The Real Norma Rae
Few who have seen the movie, Norma Rae, could forget the powerful image of Sally Fields as she stood on her workstation with a sign that read “union,” moments after her character was terminated for organizing. This moment would inspire anyone whose natural tendency is to fight for dignity and respect. Some, however, may be surprised to know that this moment was not woven in a Hollywood studio, but rather in a textile factory in Roanoke Rapids, N.C. It was not Sally Fields, nor Norma Rae, who first stood on her workstation in direct defiance of management; rather her name was Crystal Lee Sutton, a woman whose act was the inspiration for the character and the movie that would shed light on the southern textile industry and the struggle to unionize the south.
Sutton was a self-described “lint head,” having been third generation in the textile mills. She began working at the factory at age 17, working the 4 p.m.-to-midnight shift, reloading the fast-moving looms with shuttles of yarn. After leaving to try a series of waitressing and sewing jobs, she returned to J.P. Stevens in 1972, making $2.65 an hour for folding towels.
After about five months on the job, Sutton attended her first meeting of the Textile Workers Union of America (TWUA). Since 1963, the union had tried to organize the 34,000 workers in 80 mills operated by Stevens, the nation’s second-largest textile manufacturer. The company would stop at nothing to ensure that their factories would remain free of unionization.
Sutton became an advocate for the union and began working with a TWUA organizer, Eli Zivkovich, a former coal miner from West Virginia. She sported a union pin on the shop floor and the company took notice of her actions.

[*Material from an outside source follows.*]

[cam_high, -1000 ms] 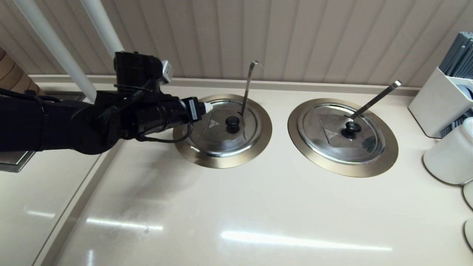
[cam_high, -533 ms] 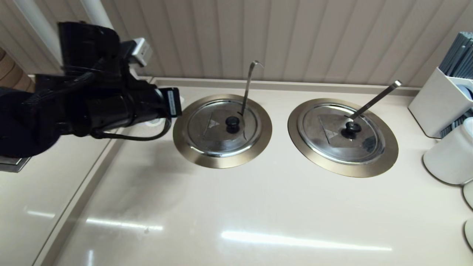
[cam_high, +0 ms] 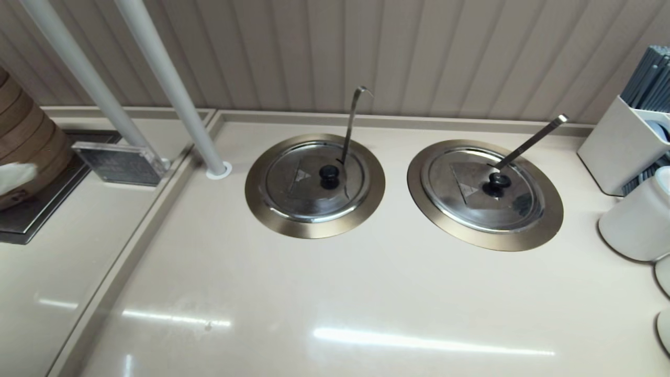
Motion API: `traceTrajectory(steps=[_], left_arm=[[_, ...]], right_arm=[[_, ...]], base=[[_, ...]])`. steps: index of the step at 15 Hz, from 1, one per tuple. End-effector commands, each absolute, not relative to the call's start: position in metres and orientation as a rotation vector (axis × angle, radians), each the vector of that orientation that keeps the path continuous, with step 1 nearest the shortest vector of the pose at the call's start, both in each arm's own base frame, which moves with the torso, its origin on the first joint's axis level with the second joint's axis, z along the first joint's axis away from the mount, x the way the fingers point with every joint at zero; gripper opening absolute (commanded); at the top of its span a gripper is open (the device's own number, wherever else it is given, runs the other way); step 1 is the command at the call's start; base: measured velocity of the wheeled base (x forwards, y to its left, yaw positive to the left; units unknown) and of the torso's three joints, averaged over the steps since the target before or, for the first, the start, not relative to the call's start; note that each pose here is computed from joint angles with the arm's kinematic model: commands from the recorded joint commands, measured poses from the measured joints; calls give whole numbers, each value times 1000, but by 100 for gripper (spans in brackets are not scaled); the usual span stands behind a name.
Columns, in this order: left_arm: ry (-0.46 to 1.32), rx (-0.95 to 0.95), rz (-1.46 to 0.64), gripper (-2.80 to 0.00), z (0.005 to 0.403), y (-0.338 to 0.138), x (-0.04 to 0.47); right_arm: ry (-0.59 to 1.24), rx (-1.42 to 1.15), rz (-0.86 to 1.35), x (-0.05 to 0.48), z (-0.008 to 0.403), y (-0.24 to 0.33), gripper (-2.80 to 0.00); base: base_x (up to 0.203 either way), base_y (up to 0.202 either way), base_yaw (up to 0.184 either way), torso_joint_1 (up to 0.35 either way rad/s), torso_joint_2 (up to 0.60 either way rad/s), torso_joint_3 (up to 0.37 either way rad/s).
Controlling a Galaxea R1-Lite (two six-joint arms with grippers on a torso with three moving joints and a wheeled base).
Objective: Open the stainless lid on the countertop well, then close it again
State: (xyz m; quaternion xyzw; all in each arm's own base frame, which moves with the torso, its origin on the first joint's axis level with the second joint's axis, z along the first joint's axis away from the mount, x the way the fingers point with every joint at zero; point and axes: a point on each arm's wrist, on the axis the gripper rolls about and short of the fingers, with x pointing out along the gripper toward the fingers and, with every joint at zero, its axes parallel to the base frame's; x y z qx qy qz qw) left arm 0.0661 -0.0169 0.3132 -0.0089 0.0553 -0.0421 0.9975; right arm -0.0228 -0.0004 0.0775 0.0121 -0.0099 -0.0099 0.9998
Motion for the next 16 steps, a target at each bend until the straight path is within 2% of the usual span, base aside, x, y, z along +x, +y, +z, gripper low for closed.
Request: traceTrajectory(steps=[1,5,7,10,16], left_arm=[[41,-20,57,-280,295,13,-20],[73,79,514,-280,251,3,-74],[39,129,562,-280,230,-1,-68],[54,124,232,-280,208,-5,-47],[165,53,-3,-280,187,-9,-41]], right_arm=[[-16,23,-20,-22,76,0,-280],[-16,20,-20,-22,76,0,-280],[-16,22,-20,-22,76,0,-280],[-16,23,-20,-22,76,0,-280],[-16,25,-20,-22,76,0,-280]], base=[[0,0,0,0,0,0],[0,0,0,0,0,0],[0,0,0,0,0,0],[0,0,0,0,0,0],[0,0,0,0,0,0]])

In response to her union activity, she was repeatedly called into the front office on minor infractions, from talking too much to standing in the bathroom for too long. Every time she was called in, she was armed with a book that Zivkovich had given her, called “What the Company Will Do for You.” The pages were blank. She used the book to take notes on her bosses’ complaints, which, she said, “blew the boss men’s mind. They couldn’t believe I was doing this.”
Sutton’s friction with the company came to a head when the company posted an anti-union letter on the bulletin board that attempted to ignite racial tension by claiming the union would be run by black workers. Sutton began to copy down the content of the letter. Several managers told her to stop but she ignored them all, folded up her copy of the letter and put it inside her bra, “figuring, well, nobody will get it down there.” She was immediately terminated.
When she went back to her workstation to gather her belongings, she asked a co-worker for a marking pen. She then grabbed a piece of pasteboard and wrote the word “UNION” on it. Sutton then climbed on to her table and stood up, slowly turning the sign around. Co-workers stood stunned. Machines began to shut down. As the factory lay silent, workers began raising two fingers in the air for victory as an act of solidarity.
Soon the police chief arrived taking Sutton to jail, kicking and screaming.
The following year, 1974, TWUA won the right to represent the 3,000 textile workers at seven plants in Roanoke Rapids, including J.P. Stevens. Fours years later, the National Labor Relations Board awarded Sutton her job back and she received $13,000 in back wages. She came back to work two days and then quit.
Crystal Lee Sutton went on to work a series of jobs, including a brief spell as a union organizer for the Amalgamated Clothing and Textile Workers Union (formerly the TWUA.) Throughout the remainder of her life she continued to be an outspoken advocate for unions and working people.
Crystal Lee Sutton died on Sept. 12, 2009.